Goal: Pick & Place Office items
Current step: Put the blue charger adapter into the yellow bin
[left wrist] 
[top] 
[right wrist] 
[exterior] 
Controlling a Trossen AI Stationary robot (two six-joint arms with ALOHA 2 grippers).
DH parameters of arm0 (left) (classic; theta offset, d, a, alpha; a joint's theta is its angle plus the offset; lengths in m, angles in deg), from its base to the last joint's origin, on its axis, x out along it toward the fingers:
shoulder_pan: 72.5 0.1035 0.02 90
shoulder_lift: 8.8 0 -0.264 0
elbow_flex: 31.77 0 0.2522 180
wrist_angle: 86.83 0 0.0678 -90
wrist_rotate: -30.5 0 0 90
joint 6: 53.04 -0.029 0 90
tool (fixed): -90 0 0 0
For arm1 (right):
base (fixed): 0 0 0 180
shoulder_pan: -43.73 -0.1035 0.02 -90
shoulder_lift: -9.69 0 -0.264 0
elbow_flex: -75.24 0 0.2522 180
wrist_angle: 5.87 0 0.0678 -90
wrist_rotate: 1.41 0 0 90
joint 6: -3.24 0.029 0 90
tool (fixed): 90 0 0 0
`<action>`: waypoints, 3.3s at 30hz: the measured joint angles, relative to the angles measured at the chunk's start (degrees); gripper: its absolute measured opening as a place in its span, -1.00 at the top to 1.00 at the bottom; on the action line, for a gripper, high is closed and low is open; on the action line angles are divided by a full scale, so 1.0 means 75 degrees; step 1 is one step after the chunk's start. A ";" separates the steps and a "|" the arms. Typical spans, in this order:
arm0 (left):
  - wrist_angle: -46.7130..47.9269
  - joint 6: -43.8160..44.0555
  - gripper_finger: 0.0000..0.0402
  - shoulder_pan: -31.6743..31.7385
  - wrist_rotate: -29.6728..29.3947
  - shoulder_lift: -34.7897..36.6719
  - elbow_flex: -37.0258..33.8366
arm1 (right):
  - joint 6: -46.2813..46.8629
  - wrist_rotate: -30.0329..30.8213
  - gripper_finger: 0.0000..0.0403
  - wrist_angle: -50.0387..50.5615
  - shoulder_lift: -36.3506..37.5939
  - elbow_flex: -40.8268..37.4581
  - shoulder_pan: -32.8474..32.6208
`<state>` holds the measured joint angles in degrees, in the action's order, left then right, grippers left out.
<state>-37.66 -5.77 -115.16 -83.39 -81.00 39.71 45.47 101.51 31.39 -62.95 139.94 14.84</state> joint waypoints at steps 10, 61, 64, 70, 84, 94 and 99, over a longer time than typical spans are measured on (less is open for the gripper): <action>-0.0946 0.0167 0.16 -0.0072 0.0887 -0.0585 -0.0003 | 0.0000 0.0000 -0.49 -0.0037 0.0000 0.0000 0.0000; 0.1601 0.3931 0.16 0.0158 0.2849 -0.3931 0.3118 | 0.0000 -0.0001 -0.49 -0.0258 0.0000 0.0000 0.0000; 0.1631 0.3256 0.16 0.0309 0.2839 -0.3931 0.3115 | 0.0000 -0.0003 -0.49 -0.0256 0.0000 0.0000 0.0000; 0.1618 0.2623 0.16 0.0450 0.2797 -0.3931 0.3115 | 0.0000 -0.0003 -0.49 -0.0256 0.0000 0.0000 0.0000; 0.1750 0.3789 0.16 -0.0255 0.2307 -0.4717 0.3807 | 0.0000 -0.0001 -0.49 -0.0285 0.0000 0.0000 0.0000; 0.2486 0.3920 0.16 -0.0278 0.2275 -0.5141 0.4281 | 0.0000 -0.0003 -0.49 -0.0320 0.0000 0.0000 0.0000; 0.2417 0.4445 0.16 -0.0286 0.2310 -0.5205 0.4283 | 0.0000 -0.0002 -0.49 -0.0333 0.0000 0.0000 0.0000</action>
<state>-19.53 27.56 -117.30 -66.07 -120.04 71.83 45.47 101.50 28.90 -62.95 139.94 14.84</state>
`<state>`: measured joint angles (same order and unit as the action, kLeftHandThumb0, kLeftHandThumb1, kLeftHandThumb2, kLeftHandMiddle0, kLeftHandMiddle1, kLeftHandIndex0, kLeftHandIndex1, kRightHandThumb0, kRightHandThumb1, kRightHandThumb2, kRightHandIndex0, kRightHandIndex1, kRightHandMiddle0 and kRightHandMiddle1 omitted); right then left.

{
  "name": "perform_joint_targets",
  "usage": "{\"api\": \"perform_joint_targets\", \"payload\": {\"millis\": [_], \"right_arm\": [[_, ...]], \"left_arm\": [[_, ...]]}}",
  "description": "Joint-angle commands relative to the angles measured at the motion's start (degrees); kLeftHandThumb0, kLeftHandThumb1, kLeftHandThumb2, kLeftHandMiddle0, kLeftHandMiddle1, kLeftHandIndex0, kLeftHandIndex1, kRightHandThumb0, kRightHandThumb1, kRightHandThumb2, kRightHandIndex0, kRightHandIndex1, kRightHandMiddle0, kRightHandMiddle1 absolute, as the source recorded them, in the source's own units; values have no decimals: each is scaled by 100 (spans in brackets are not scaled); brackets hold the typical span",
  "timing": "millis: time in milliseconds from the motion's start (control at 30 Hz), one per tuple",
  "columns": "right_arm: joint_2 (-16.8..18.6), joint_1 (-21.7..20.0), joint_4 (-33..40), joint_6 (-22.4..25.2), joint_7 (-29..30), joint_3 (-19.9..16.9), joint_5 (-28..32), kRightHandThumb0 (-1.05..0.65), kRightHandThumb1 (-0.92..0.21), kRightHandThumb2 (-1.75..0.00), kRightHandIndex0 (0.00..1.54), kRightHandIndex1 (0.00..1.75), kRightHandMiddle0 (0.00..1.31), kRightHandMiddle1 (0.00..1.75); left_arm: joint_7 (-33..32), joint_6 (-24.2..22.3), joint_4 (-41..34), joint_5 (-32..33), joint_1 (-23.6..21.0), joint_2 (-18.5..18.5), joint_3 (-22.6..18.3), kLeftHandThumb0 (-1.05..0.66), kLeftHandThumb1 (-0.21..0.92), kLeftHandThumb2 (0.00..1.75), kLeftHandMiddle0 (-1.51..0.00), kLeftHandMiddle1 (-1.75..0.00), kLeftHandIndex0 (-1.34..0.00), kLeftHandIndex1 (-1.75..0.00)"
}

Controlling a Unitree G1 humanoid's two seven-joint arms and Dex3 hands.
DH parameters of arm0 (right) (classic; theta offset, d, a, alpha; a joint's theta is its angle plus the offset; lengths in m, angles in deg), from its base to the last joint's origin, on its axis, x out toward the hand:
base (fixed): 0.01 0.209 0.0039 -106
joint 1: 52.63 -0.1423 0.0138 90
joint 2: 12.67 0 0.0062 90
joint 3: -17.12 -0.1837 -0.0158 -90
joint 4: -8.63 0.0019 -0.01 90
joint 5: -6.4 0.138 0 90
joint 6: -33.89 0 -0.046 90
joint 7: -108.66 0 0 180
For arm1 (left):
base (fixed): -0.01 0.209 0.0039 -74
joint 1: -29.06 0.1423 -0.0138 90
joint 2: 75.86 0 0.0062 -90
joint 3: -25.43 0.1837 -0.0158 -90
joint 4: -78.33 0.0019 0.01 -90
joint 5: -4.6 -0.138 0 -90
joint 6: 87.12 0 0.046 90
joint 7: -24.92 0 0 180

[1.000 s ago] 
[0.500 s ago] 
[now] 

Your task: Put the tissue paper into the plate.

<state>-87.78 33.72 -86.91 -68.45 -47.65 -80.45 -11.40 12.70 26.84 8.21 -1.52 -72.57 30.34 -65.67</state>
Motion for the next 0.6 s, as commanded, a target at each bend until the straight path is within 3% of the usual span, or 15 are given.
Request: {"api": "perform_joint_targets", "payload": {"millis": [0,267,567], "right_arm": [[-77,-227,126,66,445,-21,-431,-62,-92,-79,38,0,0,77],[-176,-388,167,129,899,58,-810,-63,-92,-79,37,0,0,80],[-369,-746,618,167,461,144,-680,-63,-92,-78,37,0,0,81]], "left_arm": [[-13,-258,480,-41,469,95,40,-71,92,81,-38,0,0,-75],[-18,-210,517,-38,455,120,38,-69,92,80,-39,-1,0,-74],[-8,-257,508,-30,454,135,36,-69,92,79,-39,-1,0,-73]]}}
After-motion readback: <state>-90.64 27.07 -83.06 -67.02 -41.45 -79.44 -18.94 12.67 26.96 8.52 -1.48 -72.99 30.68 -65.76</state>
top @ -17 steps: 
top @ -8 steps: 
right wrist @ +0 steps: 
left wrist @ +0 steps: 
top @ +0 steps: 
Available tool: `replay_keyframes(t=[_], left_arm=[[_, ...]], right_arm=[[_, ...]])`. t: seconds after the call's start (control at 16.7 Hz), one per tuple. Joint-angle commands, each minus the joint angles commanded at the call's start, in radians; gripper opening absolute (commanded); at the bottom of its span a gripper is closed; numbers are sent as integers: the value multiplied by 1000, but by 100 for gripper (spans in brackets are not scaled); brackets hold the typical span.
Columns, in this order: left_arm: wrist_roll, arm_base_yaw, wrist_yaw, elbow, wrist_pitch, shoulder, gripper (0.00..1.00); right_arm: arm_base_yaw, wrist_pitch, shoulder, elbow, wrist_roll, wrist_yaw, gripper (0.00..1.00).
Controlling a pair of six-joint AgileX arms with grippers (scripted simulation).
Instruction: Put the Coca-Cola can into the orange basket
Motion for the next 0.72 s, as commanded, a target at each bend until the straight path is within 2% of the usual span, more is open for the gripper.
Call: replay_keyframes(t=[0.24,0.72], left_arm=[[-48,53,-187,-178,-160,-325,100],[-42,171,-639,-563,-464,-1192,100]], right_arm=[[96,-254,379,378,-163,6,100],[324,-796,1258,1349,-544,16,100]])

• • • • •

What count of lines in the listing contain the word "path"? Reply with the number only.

2